Monday 7th November 2011
LEAP: a befitting name for the year of the Olympics, which will reach the admirable age of 2,788 (or thereabouts) next summer. Several thousand people will convey a torch across the UK prior to the opening ceremony in late July.
With the aid of a parabolic mirror, the torch will be kindled by the rays of the sun, at the site of the original games in southern Greece. Wiki has an artist’s impression of what the place might have looked like in its heyday.
I am no athlete, having neither stamina nor physique. A lack of self-discipline doesn’t help.
So, way back then, I would have been one of those absorbed by the spectacle: the fountains of the Nymphaeum and statues of the Philippeion; the processions and performance poets; the faces and fashions of other city-states; the working groups discussing the economic system.
Then I’d attend yet another obligatory sacrifice to Zeus, before join the throng passing the Metroon and entering the Stadium for the day’s one track event: the foot race, the first (recorded) winner of which was a local baker called Coroebus, who competed naked, as all the athletes did. His prize was an olive branch.
(I guess it’s just possible that a sucker grew from the stump of that branch’s tree, which led to the propagation of many generations of other olive trees, one of which produced the drupes added to the loaf I bought the other day from a local baker…)
Later, I would sit on the slopes of Mount Kronos, there to observe the descent of Helios’ chariot beyond the Adriatic horizon: the same sun that lights the Olympic flame of today.

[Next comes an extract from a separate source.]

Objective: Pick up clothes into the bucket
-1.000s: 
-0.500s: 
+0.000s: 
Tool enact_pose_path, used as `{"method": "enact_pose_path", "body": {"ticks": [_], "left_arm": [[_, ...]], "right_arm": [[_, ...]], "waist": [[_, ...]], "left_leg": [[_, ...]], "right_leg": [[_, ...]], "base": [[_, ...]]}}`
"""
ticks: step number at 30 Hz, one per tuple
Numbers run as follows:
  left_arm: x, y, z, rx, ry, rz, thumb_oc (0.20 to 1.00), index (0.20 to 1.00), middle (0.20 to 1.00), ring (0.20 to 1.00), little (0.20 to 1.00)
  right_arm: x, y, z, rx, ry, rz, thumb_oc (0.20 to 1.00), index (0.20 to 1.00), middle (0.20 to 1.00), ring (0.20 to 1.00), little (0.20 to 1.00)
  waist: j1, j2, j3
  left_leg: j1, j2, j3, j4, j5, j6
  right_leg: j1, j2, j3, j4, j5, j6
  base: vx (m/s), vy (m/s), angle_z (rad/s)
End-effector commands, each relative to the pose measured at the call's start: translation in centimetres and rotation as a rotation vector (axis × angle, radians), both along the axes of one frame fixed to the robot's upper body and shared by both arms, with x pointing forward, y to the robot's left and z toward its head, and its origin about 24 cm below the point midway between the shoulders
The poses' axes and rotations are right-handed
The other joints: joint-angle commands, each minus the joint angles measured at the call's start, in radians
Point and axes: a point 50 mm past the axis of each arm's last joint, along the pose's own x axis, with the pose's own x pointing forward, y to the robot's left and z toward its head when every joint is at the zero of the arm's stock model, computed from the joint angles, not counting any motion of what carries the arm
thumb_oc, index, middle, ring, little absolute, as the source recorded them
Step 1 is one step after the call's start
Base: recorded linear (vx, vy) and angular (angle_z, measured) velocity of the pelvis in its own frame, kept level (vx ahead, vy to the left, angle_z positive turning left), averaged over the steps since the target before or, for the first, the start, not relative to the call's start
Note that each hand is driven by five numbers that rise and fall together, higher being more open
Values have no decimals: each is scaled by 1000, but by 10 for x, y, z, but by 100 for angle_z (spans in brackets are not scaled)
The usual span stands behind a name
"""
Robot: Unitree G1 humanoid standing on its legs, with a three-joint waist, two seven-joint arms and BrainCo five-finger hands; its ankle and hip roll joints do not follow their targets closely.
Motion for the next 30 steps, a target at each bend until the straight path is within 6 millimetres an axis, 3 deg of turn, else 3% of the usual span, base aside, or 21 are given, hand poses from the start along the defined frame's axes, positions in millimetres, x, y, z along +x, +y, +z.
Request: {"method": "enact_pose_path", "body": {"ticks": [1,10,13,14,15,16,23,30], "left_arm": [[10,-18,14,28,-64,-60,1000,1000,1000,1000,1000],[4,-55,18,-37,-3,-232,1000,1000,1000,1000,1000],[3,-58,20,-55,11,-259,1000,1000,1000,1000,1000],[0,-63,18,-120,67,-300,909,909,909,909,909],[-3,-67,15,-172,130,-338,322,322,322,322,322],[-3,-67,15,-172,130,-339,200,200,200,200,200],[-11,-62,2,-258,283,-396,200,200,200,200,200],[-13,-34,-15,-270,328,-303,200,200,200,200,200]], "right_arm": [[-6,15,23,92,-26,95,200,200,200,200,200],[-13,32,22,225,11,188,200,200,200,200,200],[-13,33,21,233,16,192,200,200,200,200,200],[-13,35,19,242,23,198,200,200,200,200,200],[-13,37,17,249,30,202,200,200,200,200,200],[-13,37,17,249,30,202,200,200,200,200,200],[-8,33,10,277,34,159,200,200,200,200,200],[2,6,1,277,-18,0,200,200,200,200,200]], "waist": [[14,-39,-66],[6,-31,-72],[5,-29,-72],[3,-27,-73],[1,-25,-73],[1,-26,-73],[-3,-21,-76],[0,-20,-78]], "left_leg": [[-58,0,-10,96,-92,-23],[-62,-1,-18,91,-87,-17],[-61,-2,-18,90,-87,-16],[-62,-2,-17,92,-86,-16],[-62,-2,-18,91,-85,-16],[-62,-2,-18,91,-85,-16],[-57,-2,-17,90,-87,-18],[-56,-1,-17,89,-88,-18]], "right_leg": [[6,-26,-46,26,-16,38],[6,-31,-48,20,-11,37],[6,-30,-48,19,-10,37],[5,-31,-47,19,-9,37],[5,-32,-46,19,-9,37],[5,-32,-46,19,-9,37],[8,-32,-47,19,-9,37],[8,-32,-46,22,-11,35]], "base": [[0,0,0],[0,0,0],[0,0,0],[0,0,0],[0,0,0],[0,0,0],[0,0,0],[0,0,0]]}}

The Games have undergone many changes over the millennia, but I cannot quite bring myself to believe that a Greek from ancient Elis would fully appreciate the niceties of synchronised swimming. Nor would he be particularly impressed by the irreverent influence of the corporate sponsors.
Expect the odd rain-storm during the XXX Olympiad. That will be Zeus, expressing his displeasure at our worshipping other deities.